Graph Definition → References Module → Provides Operator → Processes Data
↓ ↓ ↓ ↓
"temperature:1.0.0" → temperature.wasm → map function → °F to °C
This separation lets you reuse the same module with different graph configurations, version modules independently, and change behavior through configuration parameters without rebuilding.
Timely dataflow model
Data flow graphs build on the Timely dataflow computational model from Microsoft Research's Naiad project. Every data item carries a hybrid logical clock timestamp:
record hybrid-logical-clock {
timestamp: timespec, // Wall-clock time (secs + nanos)
counter: u64, // Logical ordering for same-time events
node-id: string, // Originating node
}
This gives you deterministic processing (same input always produces same output), exactly-once semantics, and distributed coordination across nodes. For the complete WIT schema, see the samples repository.

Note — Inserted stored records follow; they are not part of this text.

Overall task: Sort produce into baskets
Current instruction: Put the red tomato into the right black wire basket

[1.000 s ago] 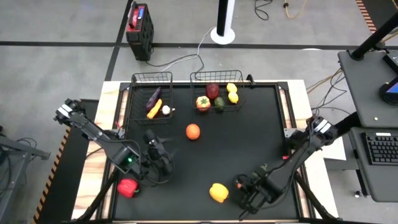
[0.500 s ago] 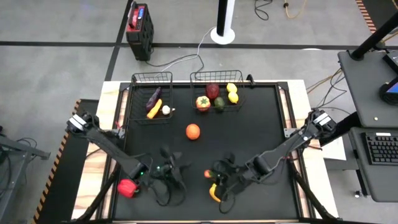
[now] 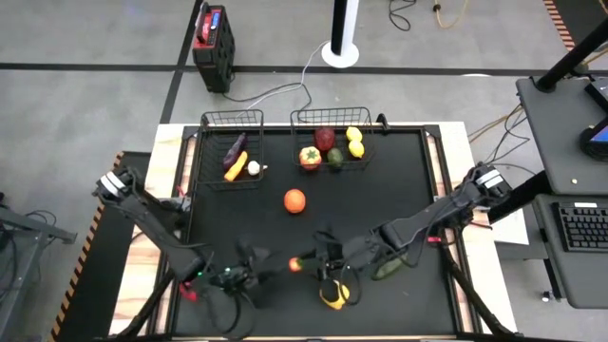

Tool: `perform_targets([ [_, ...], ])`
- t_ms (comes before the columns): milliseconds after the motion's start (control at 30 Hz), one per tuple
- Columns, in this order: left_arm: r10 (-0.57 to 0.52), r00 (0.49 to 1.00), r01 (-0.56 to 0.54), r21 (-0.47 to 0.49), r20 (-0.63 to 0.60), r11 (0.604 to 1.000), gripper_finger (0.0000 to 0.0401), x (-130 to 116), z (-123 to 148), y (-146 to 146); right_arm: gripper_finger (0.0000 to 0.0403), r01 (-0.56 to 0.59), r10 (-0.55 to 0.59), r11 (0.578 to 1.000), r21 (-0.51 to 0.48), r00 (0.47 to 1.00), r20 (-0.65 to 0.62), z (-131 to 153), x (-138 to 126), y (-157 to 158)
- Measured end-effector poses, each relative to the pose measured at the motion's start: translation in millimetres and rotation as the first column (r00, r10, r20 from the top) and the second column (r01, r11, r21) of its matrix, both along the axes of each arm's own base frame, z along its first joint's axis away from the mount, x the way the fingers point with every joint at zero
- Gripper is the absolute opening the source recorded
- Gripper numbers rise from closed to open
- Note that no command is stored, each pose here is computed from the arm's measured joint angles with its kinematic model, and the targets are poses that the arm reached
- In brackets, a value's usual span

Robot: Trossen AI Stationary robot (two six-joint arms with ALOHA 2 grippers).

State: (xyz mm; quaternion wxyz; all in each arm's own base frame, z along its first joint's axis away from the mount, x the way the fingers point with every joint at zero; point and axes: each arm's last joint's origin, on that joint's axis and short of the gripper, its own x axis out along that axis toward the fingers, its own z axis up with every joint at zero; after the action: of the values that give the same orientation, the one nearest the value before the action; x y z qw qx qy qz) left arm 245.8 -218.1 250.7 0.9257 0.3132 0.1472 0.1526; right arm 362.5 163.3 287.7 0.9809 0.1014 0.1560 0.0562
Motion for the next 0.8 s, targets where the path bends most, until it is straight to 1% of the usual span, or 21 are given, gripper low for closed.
perform_targets([
  [133,-0.062,0.998,0.063,-0.028,0.019,0.998,0.0206,-11.6,10.9,-2.4,0.0154,-0.051,0.053,0.998,-0.028,0.995,0.082,-3.4,1.1,-2.3],
  [200,-0.082,0.996,0.084,-0.056,0.039,0.995,0.0206,-15.6,12.5,-1.0,0.0155,-0.064,0.066,0.998,-0.023,0.989,0.132,-7.3,0.4,-3.6],
  [300,-0.121,0.990,0.128,-0.097,0.078,0.987,0.0206,-19.8,6.1,3.3,0.0153,-0.065,0.066,0.998,-0.009,0.983,0.170,-19.0,-2.7,-7.1],
  [400,-0.147,0.975,0.169,-0.127,0.166,0.977,0.0206,-24.9,-0.9,8.5,0.0151,-0.059,0.055,0.998,0.016,0.975,0.217,-30.8,-7.4,-11.0],
  [467,-0.131,0.965,0.164,-0.134,0.227,0.977,0.0206,-28.9,-4.1,13.0,0.0153,-0.055,0.042,0.997,0.048,0.969,0.245,-36.6,-10.4,-13.9],
  [567,-0.112,0.955,0.152,-0.130,0.274,0.980,0.0206,-32.7,-7.1,18.5,0.0156,-0.044,0.017,0.994,0.100,0.965,0.262,-44.8,-14.1,-18.9],
  [733,-0.056,0.965,0.079,-0.079,0.257,0.994,0.0206,-29.4,-5.6,20.2,0.0153,0.009,-0.049,0.989,0.150,0.962,0.268,-46.2,-13.0,-26.4],
  [800,-0.053,0.969,0.065,-0.041,0.242,0.997,0.0206,-25.9,-3.3,19.5,0.0152,0.023,-0.064,0.988,0.153,0.962,0.266,-46.0,-11.6,-29.5],
])
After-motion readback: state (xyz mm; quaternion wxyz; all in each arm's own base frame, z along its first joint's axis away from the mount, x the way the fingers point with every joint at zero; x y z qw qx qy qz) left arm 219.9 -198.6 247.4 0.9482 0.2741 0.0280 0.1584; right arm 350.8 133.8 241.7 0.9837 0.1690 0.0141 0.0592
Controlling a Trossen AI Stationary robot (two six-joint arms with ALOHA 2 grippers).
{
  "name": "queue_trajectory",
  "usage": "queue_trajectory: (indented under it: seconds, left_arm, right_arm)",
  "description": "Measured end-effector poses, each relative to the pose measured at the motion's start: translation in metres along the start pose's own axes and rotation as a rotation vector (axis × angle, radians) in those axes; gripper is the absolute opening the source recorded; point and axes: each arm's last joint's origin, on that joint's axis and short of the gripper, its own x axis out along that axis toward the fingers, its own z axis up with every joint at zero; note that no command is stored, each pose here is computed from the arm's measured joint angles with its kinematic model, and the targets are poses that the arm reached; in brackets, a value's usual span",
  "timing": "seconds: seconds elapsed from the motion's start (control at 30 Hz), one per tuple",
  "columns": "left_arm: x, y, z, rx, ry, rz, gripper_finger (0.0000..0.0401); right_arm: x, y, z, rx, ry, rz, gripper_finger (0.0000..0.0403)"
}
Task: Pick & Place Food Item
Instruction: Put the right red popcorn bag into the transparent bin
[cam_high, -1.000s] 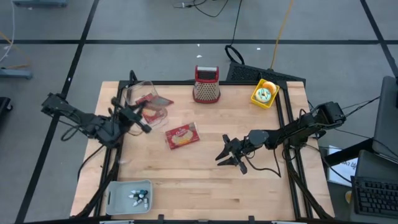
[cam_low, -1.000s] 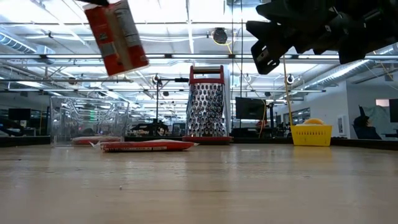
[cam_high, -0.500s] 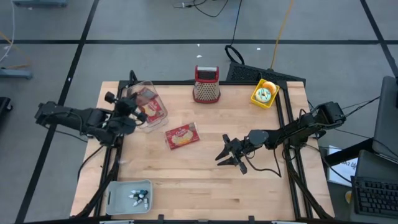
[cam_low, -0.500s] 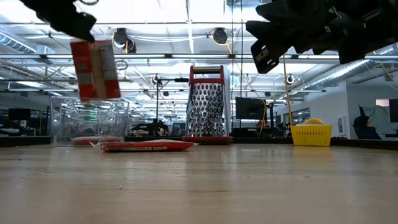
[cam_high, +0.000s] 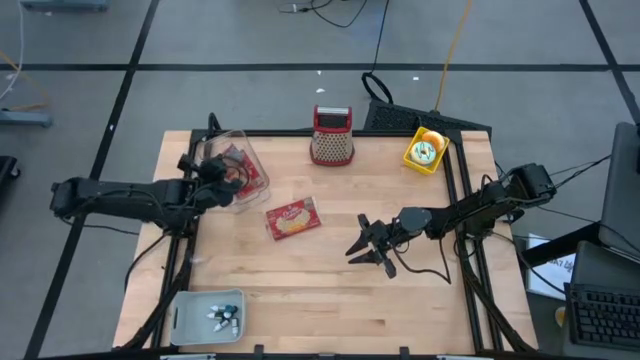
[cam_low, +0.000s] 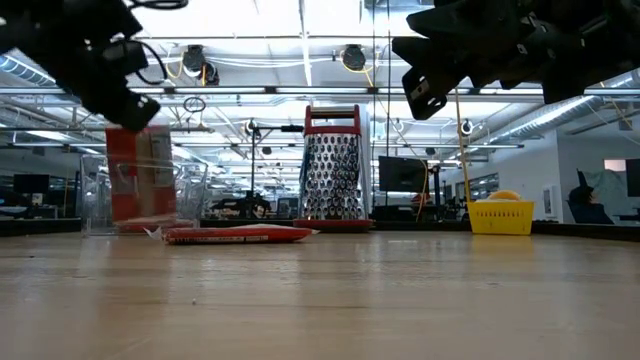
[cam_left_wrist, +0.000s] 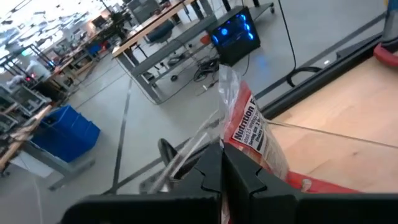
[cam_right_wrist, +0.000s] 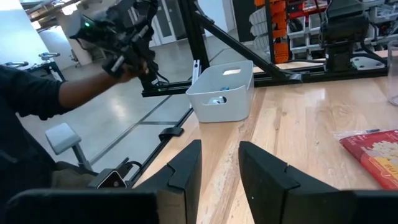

To learn how to develop WASM modules with the VS Code extension, see Build WASM modules with VS Code extension.
Write operators
Map operator
A map operator transforms each data item and returns a modified copy. The quickstart example shows a basic map. Here's a more complex example that uses configuration parameters:
use std::sync::OnceLock;
use wasm_graph_sdk::logger::{self, Level};
use wasm_graph_sdk::macros::map_operator;
static OUTPUT_UNIT: OnceLock<String> = OnceLock::new();
fn unit_converter_init(configuration: ModuleConfiguration) -> bool {
let unit = configuration.properties
.iter()
.find(|(k, _)| k == "output_unit")
.map(|(_, v)| v.clone())
.unwrap_or_else(|| "celsius".to_string());
OUTPUT_UNIT.set(unit.clone()).unwrap();
logger::log(Level::Info, "converter", &format!("Output unit: {unit}"));
true
}
#[map_operator(init = "unit_converter_init")]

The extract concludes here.